### Data extract
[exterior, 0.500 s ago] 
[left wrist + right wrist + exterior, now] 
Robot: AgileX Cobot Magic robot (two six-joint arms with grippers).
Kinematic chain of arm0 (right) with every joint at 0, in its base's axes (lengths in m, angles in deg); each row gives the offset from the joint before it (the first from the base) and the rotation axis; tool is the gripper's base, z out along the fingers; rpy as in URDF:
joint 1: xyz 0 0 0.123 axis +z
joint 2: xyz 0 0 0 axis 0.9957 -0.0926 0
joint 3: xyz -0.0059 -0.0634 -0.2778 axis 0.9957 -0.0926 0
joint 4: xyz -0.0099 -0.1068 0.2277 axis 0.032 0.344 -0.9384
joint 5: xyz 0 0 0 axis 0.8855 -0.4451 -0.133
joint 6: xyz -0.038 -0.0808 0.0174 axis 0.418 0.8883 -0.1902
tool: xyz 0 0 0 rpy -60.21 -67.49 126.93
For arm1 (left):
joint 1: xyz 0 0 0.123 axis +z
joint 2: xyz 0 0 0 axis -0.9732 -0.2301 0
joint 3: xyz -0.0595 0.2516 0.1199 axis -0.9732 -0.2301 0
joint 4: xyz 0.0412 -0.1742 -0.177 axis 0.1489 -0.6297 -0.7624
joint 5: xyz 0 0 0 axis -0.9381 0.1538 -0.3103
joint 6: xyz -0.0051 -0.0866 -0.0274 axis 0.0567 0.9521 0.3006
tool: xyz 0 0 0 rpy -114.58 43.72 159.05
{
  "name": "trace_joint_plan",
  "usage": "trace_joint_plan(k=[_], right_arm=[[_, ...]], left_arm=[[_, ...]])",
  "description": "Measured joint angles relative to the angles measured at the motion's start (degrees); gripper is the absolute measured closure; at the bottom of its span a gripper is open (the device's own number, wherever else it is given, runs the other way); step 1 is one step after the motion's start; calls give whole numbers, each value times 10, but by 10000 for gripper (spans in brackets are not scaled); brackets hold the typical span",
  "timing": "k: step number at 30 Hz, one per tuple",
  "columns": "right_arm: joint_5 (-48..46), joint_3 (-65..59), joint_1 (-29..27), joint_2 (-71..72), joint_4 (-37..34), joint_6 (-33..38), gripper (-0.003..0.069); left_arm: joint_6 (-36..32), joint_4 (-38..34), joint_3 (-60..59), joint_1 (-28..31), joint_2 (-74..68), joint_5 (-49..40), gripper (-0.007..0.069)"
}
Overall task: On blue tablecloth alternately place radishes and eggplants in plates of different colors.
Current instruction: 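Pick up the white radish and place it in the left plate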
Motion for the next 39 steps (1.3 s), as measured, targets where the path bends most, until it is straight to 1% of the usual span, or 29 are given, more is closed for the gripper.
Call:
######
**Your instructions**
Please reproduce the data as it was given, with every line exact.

**Completed exercise**
[exterior, 0.500 s ago] 
[left wrist + right wrist + exterior, now] 
Robot: AgileX Cobot Magic robot (two six-joint arms with grippers).
Kinematic chain of arm0 (right) with every joint at 0, in its base's axes (lengths in m, angles in deg); each row gives the offset from the joint before it (the first from the base) and the rotation axis; tool is the gripper's base, z out along the fingers; rpy as in URDF:
joint 1: xyz 0 0 0.123 axis +z
joint 2: xyz 0 0 0 axis 0.9957 -0.0926 0
joint 3: xyz -0.0059 -0.0634 -0.2778 axis 0.9957 -0.0926 0
joint 4: xyz -0.0099 -0.1068 0.2277 axis 0.032 0.344 -0.9384
joint 5: xyz 0 0 0 axis 0.8855 -0.4451 -0.133
joint 6: xyz -0.038 -0.0808 0.0174 axis 0.418 0.8883 -0.1902
tool: xyz 0 0 0 rpy -60.21 -67.49 126.93
For arm1 (left):
joint 1: xyz 0 0 0.123 axis +z
joint 2: xyz 0 0 0 axis -0.9732 -0.2301 0
joint 3: xyz -0.0595 0.2516 0.1199 axis -0.9732 -0.2301 0
joint 4: xyz 0.0412 -0.1742 -0.177 axis 0.1489 -0.6297 -0.7624
joint 5: xyz 0 0 0 axis -0.9381 0.1538 -0.3103
joint 6: xyz -0.0051 -0.0866 -0.0274 axis 0.0567 0.9521 0.3006
tool: xyz 0 0 0 rpy -114.58 43.72 159.05
{
  "name": "trace_joint_plan",
  "usage": "trace_joint_plan(k=[_], right_arm=[[_, ...]], left_arm=[[_, ...]])",
  "description": "Measured joint angles relative to the angles measured at the motion's start (degrees); gripper is the absolute measured closure; at the bottom of its span a gripper is open (the device's own number, wherever else it is given, runs the other way); step 1 is one step after the motion's start; calls give whole numbers, each value times 10, but by 10000 for gripper (spans in brackets are not scaled); brackets hold the typical span",
  "timing": "k: step number at 30 Hz, one per tuple",
  "columns": "right_arm: joint_5 (-48..46), joint_3 (-65..59), joint_1 (-29..27), joint_2 (-71..72), joint_4 (-37..34), joint_6 (-33..38), gripper (-0.003..0.069); left_arm: joint_6 (-36..32), joint_4 (-38..34), joint_3 (-60..59), joint_1 (-28..31), joint_2 (-74..68), joint_5 (-49..40), gripper (-0.007..0.069)"
}
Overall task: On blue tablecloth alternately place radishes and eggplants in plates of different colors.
Current instruction: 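Pick up the white radish and place it in the left plate
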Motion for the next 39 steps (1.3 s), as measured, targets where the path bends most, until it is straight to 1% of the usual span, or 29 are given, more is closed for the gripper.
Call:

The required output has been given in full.